Let’s look at the matter the other way ’round, that is, from the vantage point of employers. Presumably indebted law grads will have higher salary needs than, say, grads with a BA or even a post-graduate master’s degree. Why would non-traditional business sector employers then prefer law grads at this higher salary level if the JD degree was not truly an advantage? Is it the position of these critics that employers, too, are being scammed?
Here is the essential point: It is not NALP and not the law schools who are foisting law grads on unsuspecting employers by insisting that the JD degree is an advantage. It is the employers — and here, to be sure, I am focusing in particular on the business sector — who are seeing this educational path as providing value added. In the data described by Leichter, twenty percent are in “other business settings.” Would more precision in describing these jobs help? Well, surely yes. But the main point is that businesses are in fact hiring these grads and presumably across salary ranges. Different schools, different outcomes. Yes indeed. But I can report that Northwestern Law grads entering the consulting and business/technology fields are seeing salary outcomes that are quite remunerative indeed. And these fall squarely into this so-called “fuzzy” category.
Leichter insists that NALP should reshape the category to include only positions which offer “the graduate opportunities for exercising professional judgment while using their legal skills and knowledge.” Even making the heroic assumption that some smart cookies could come up with a useful measure of this, there remains very good reasons to suppose that employers are making this assessment in the real world by pursuing with alacrity law graduates. Yes, not all of these positions are lucrative and Leichter’s point that the salary at the 25th percentile of JD advantage jobs is not very large (still, the question is compared to what??). But trotting out the trope that the lion’s share of JD advantage jobs in the business sector are in fact positions which do not demand professional judgment or legal knowledge and thus we know that JD grads are “scrounging” and settling for these jobs (having been duped by NALP and deans) is not only tired, but is belied by the market.

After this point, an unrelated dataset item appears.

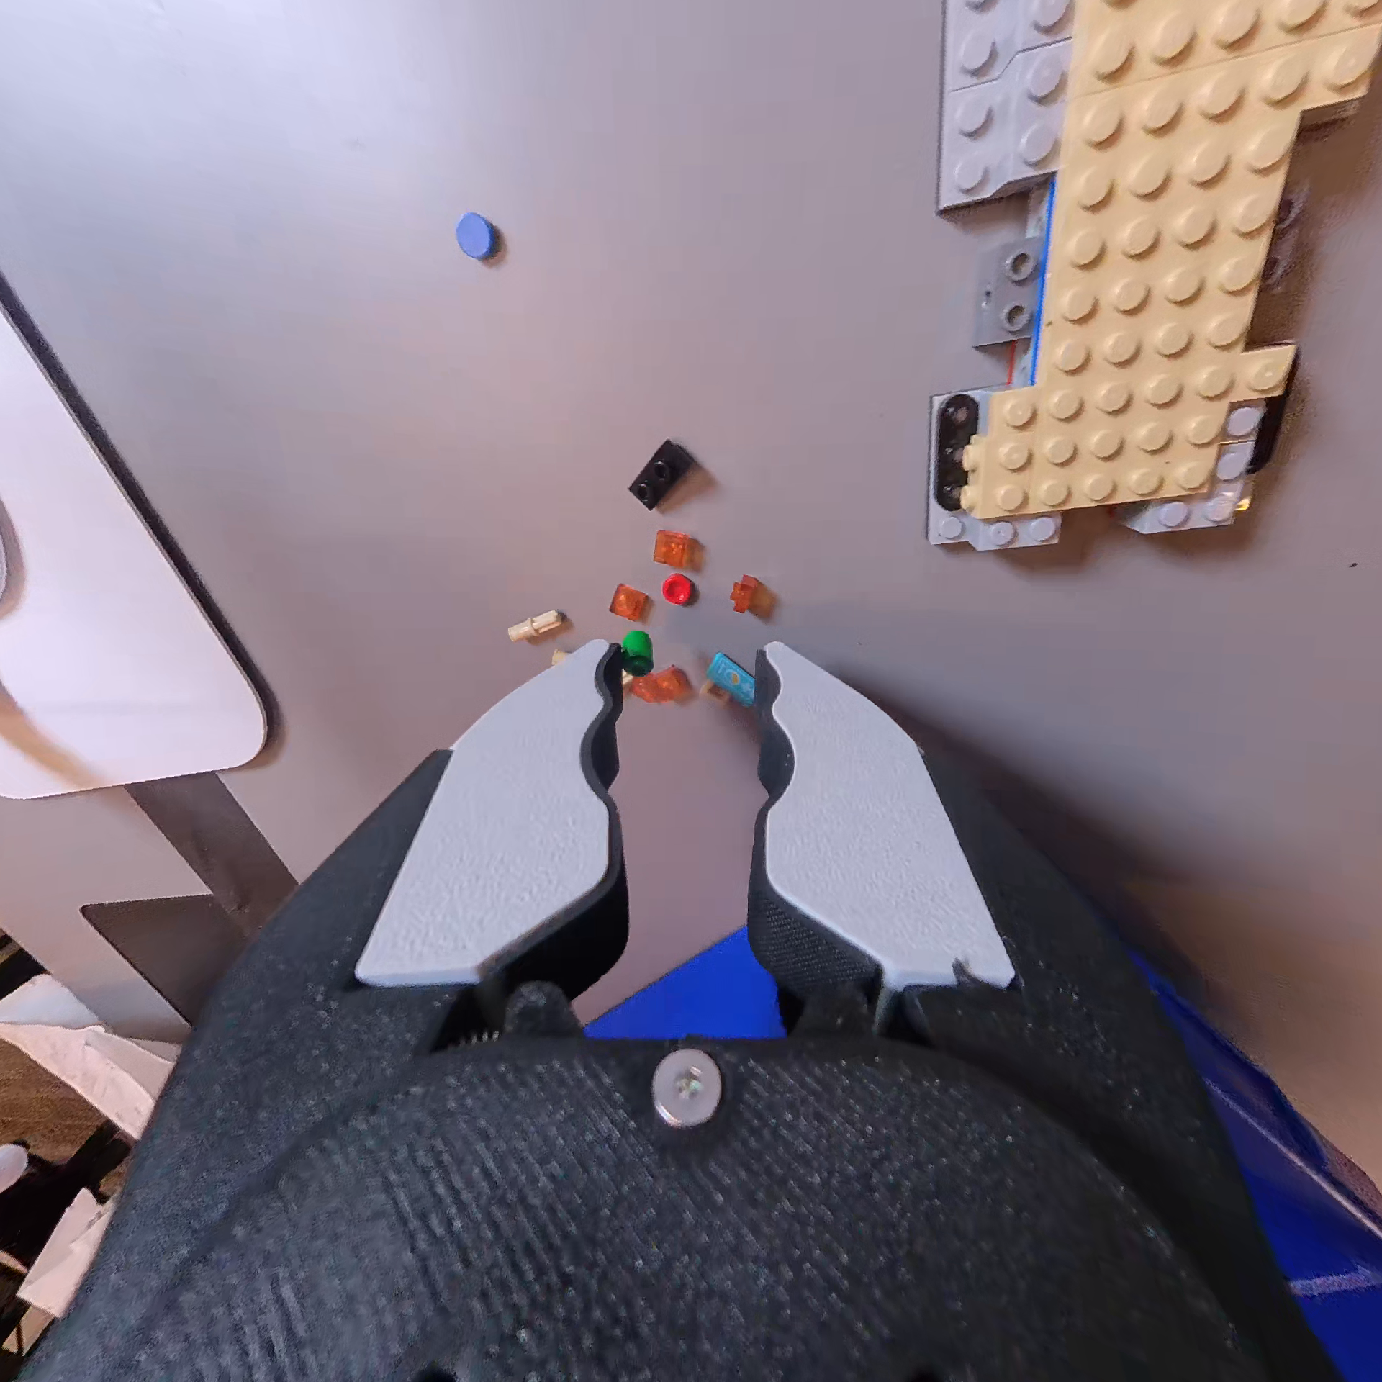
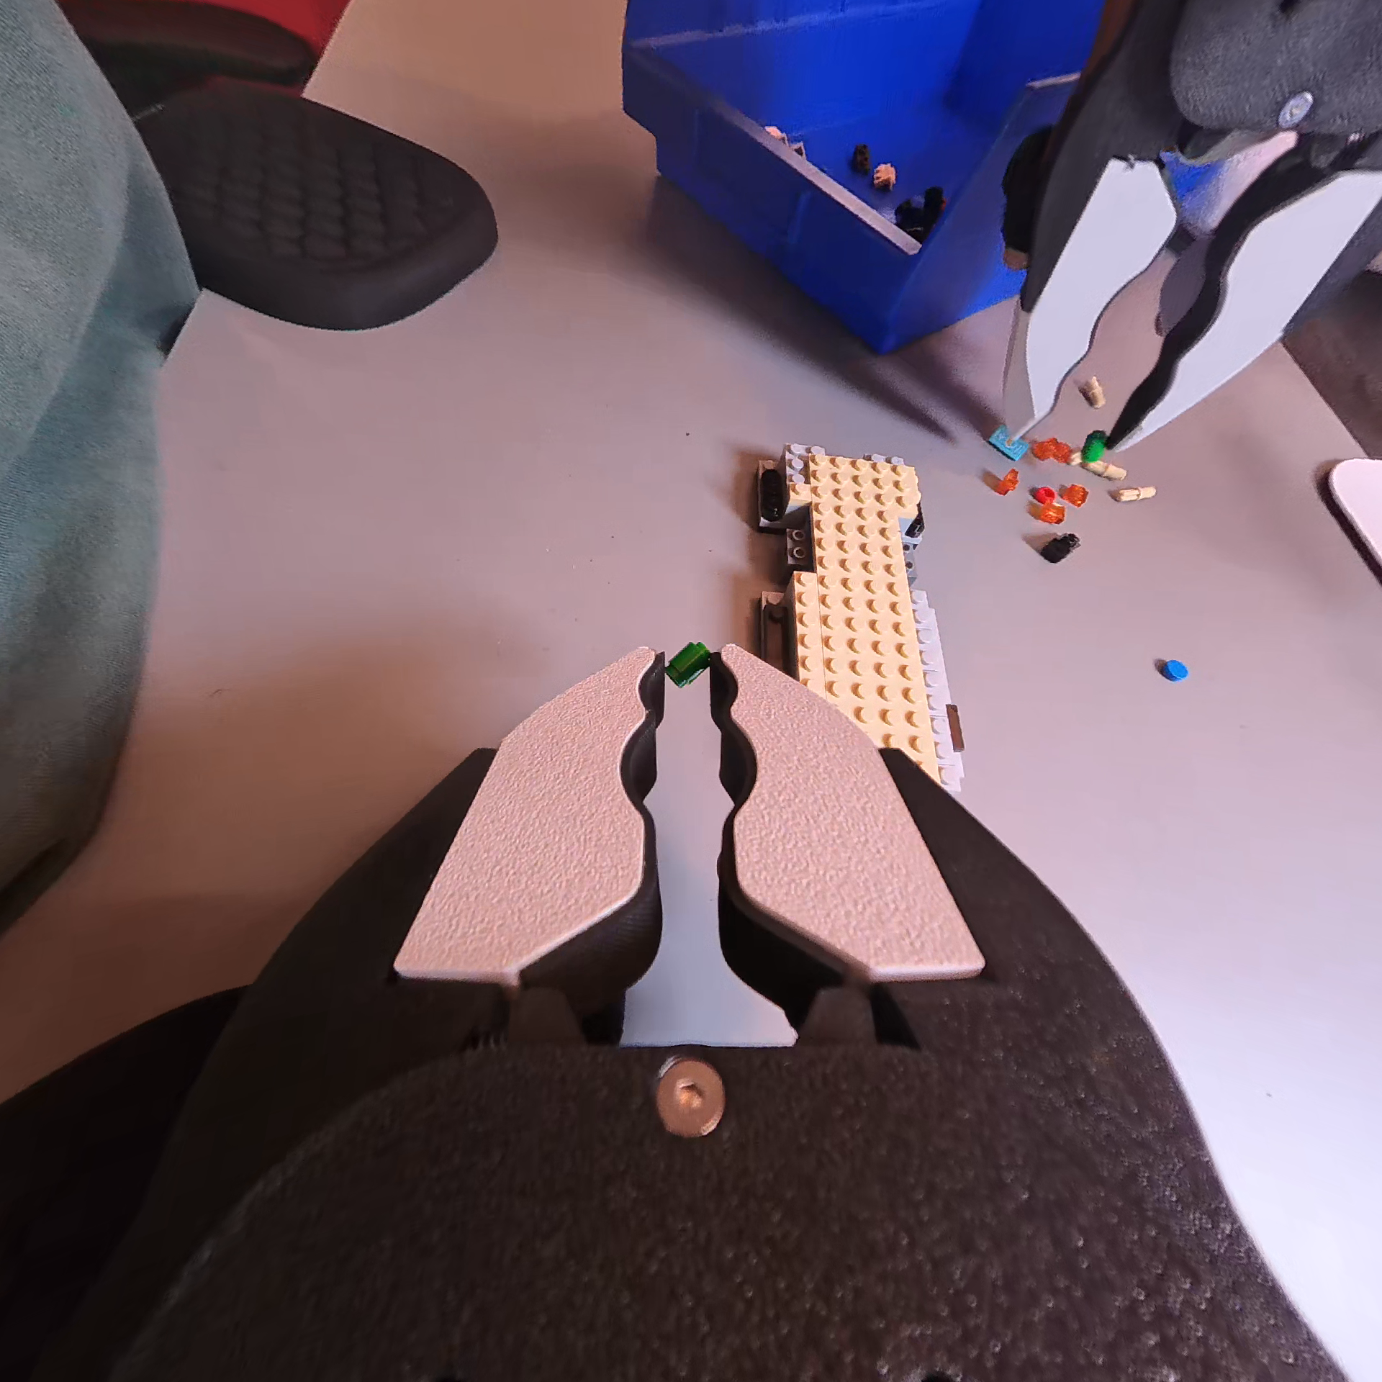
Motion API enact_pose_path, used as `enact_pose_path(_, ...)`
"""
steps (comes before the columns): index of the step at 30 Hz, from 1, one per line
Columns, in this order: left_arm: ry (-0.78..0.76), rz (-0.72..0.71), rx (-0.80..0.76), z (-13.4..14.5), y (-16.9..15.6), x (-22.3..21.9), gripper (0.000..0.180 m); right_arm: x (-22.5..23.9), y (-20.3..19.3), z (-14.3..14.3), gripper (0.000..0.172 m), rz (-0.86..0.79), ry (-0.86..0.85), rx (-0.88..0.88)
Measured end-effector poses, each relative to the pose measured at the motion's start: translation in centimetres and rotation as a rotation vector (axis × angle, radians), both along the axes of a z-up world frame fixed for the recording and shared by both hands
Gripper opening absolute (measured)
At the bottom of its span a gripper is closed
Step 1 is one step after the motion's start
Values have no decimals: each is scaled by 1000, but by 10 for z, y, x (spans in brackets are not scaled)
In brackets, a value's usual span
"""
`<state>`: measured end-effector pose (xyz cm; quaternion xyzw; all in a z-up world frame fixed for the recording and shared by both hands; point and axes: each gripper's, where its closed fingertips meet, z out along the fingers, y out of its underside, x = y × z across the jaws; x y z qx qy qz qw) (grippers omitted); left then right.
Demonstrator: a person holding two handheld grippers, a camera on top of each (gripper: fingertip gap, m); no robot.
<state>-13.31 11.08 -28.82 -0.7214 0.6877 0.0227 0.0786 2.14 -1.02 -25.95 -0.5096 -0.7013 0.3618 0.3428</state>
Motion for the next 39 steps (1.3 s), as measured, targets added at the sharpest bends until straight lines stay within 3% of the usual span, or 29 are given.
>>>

Educated, data-driven debate by careful thinkers — and, to be clear, I certainly view Mr. Leichter as in this category, as someone with a valuable perspective and useful things to say on this subject — is necessary in this fuzzy climate. But let’s have this discussion in the context of a larger debate about the changing nature of legal services, the increasingly innovative work that law schools are doing, multidisciplinarity in the law-business-technology space, and economic judgments made by rational college graduates. More data and analysis in this realm would be a welcome relief to the scambloggers’ cranky refrain.